■ **PROBLEM STATEMENT**
Repeat the listing exactly as given, omitting every image.

■ **INFORMATION**
——

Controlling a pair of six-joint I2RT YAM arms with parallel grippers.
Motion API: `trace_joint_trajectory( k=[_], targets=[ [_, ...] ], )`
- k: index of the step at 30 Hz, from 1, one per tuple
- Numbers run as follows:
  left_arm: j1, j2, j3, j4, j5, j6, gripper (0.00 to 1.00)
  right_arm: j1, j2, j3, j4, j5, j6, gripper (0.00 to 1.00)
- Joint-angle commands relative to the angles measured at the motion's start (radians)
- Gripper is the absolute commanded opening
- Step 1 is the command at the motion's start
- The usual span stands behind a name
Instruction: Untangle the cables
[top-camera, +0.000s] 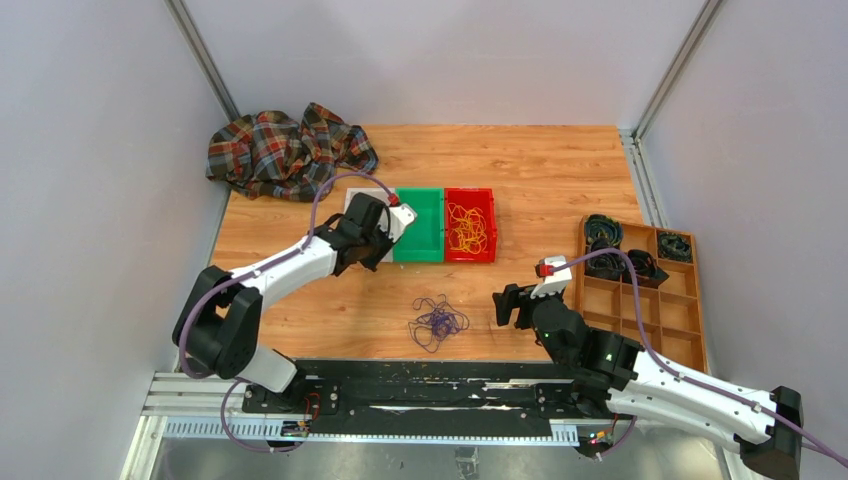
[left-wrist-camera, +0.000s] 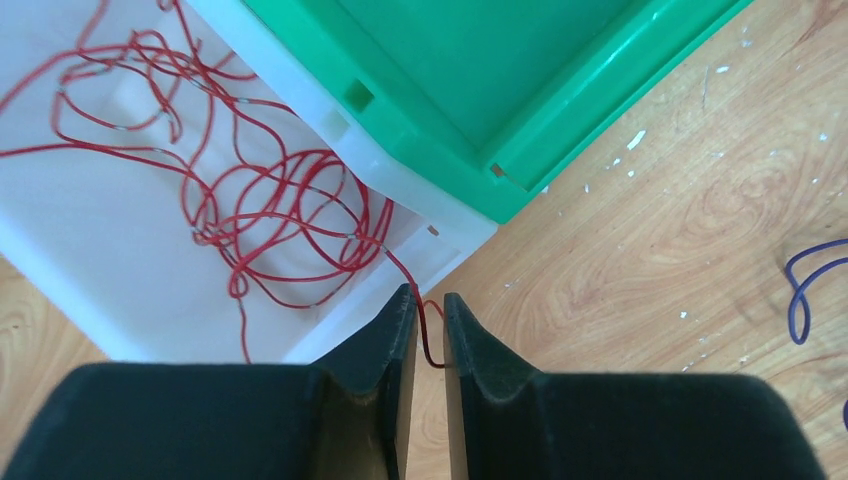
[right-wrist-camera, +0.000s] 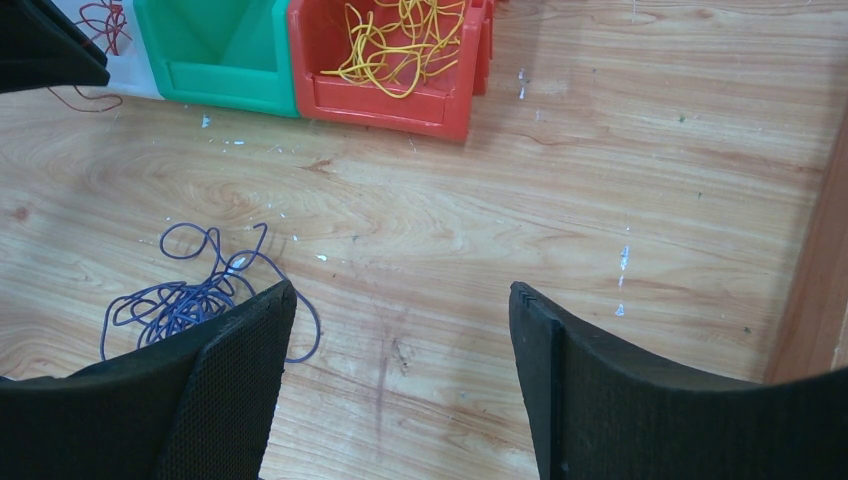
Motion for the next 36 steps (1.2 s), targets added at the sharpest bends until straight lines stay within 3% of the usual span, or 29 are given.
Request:
trace_joint_trajectory(
  k=[1, 11, 19, 36],
  targets=[
    [-0.008, -0.048, 0.069, -0.041, -0.009, 0.022, 0.19, 0.016, -0.01, 0.02, 0.016, 0.008, 0.019, 0.78],
    [0.005, -0.022, 0.179, -0.024, -0.048, 0.062, 0.13, 0.016, -0.024, 0.009, 0.015, 0.006, 0.023, 0.77],
    [0.109, 0.099, 0.26, 0.11, -0.035, 0.08, 0.04, 0.016, -0.029, 0.004, 0.012, 0.016, 0.018, 0.77],
    [0.135, 0.259, 0.139, 0.381, -0.082, 0.133, 0.01, 0.016, -0.031, -0.014, 0.012, 0.029, 0.017, 0.77]
  ],
)
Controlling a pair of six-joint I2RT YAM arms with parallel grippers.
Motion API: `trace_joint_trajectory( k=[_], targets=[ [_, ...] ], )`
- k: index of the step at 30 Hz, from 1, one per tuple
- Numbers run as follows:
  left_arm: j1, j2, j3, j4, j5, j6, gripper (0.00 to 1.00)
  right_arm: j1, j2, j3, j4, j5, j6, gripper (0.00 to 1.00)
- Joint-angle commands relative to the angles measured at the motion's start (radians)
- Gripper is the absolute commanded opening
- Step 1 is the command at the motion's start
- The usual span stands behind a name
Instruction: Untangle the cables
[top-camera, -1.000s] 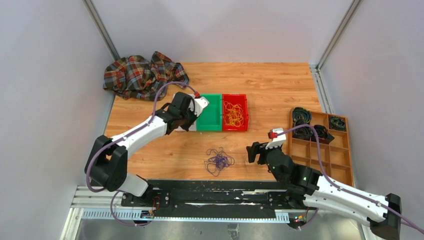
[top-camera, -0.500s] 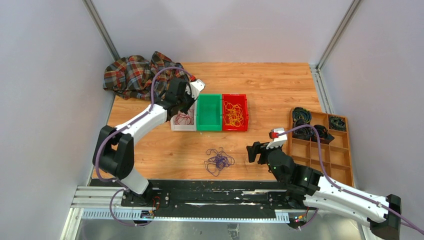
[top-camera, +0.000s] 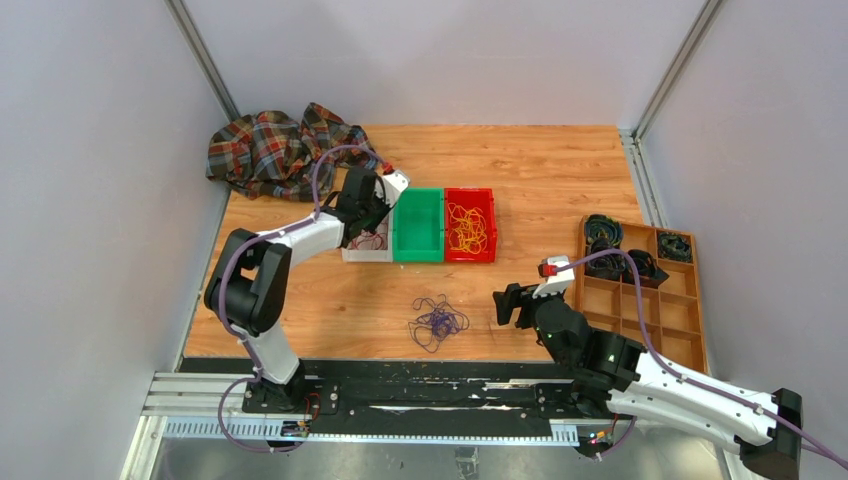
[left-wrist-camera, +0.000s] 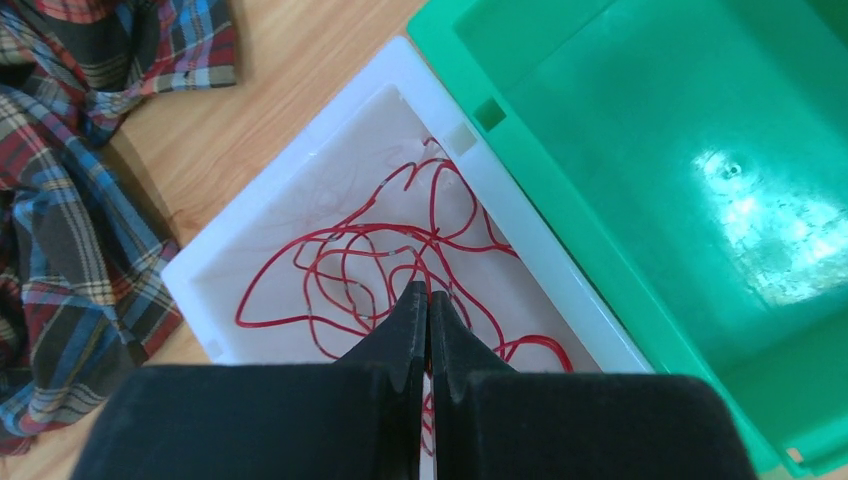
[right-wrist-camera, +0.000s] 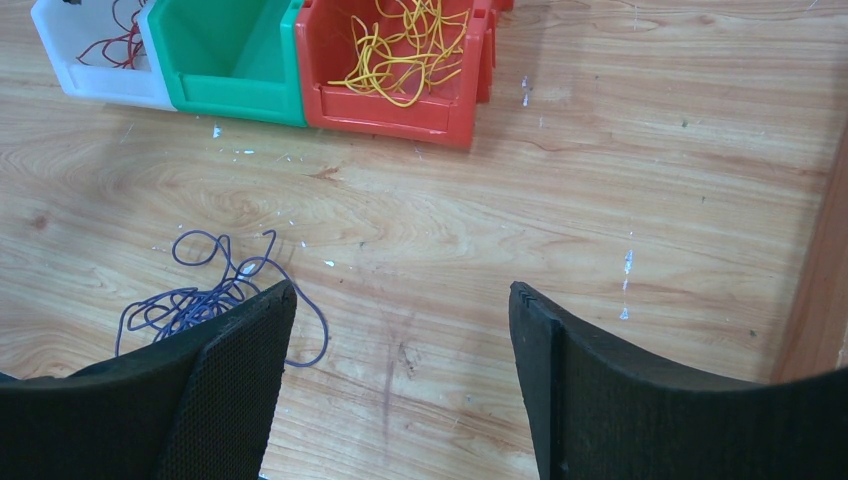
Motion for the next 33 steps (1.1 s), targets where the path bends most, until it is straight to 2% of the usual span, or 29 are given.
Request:
trace_joint_trajectory(
  k=[1, 7, 9, 12, 14, 26, 33],
  targets=[
    [-0.002, 0.03, -0.019, 0.096, -0.037, 0.032, 0.01, 0.016, -0.009, -0.014, 0.01, 0.028, 0.013, 0.78],
    [-0.001, 0.045, 0.0, 0.068, -0.003, 0.039, 0.02, 0.016, -0.007, -0.015, 0.013, 0.027, 0.014, 0.78],
    [-0.001, 0.047, 0.018, 0.031, 0.004, 0.047, 0.13, 0.016, -0.009, -0.012, 0.013, 0.028, 0.012, 0.78],
    [-0.002, 0.043, 0.044, -0.015, 0.005, 0.052, 0.42, 0.016, -0.011, -0.005, 0.013, 0.027, 0.001, 0.78],
    [-0.001, 0.024, 0.05, -0.036, 0.024, 0.063, 0.5, 0.016, -0.015, 0.002, 0.013, 0.026, -0.007, 0.78],
    [-0.001, -0.046, 0.189, -0.205, 0.035, 0.069, 0.59, 0.016, -0.05, 0.025, -0.023, 0.02, -0.012, 0.78],
    [-0.001, -0.051, 0.273, -0.299, 0.056, 0.094, 0.69, 0.016, -0.083, 0.026, -0.041, 0.021, -0.011, 0.77]
  ],
)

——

■ **EXERCISE SOLUTION**
Controlling a pair of six-joint I2RT YAM arms with parallel grippers.
Motion API: `trace_joint_trajectory( k=[_], targets=[ [_, ...] ], )`
- k: index of the step at 30 Hz, from 1, one per tuple
- Numbers run as follows:
  left_arm: j1, j2, j3, j4, j5, j6, gripper (0.00 to 1.00)
  right_arm: j1, j2, j3, j4, j5, j6, gripper (0.00 to 1.00)
- Joint-angle commands relative to the angles measured at the motion's start (radians)
- Gripper is the absolute commanded opening
- Step 1 is the command at the motion's start
- The usual span stands behind a name
Instruction: Untangle the cables
[top-camera, +0.000s] 
[left-wrist-camera, +0.000s] 
[right-wrist-camera, +0.000s] 
Motion for the next 36 steps (1.2 s), targets added at the sharpest bends until straight lines stay within 3% of the usual span, or 29 are given.
Request:
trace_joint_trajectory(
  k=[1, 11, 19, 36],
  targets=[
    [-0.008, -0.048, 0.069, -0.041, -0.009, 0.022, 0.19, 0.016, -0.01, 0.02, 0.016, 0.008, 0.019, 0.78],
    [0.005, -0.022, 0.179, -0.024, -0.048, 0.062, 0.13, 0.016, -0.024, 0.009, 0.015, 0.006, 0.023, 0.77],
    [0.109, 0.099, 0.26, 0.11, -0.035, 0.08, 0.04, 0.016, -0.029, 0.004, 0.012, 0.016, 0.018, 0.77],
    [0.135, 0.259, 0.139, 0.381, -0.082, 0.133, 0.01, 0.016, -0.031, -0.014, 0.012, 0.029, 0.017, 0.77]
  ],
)
Controlling a pair of six-joint I2RT YAM arms with parallel grippers.
Motion API: `trace_joint_trajectory( k=[_], targets=[ [_, ...] ], )`
- k: index of the step at 30 Hz, from 1, one per tuple
- Numbers run as follows:
  left_arm: j1, j2, j3, j4, j5, j6, gripper (0.00 to 1.00)
  right_arm: j1, j2, j3, j4, j5, j6, gripper (0.00 to 1.00)
- Joint-angle commands relative to the angles measured at the motion's start (radians)
- Gripper is the absolute commanded opening
- Step 1 is the command at the motion's start
- The usual span stands behind a name
Instruction: Untangle the cables
[top-camera, -1.000s] 
[top-camera, -0.500s] 
[top-camera, +0.000s] 
[left-wrist-camera, +0.000s] 
[right-wrist-camera, +0.000s] 
Motion for the next 33 steps (1.1 s), targets where the path bends most, until it is straight to 2% of the usual span, or 29 are given.
Request:
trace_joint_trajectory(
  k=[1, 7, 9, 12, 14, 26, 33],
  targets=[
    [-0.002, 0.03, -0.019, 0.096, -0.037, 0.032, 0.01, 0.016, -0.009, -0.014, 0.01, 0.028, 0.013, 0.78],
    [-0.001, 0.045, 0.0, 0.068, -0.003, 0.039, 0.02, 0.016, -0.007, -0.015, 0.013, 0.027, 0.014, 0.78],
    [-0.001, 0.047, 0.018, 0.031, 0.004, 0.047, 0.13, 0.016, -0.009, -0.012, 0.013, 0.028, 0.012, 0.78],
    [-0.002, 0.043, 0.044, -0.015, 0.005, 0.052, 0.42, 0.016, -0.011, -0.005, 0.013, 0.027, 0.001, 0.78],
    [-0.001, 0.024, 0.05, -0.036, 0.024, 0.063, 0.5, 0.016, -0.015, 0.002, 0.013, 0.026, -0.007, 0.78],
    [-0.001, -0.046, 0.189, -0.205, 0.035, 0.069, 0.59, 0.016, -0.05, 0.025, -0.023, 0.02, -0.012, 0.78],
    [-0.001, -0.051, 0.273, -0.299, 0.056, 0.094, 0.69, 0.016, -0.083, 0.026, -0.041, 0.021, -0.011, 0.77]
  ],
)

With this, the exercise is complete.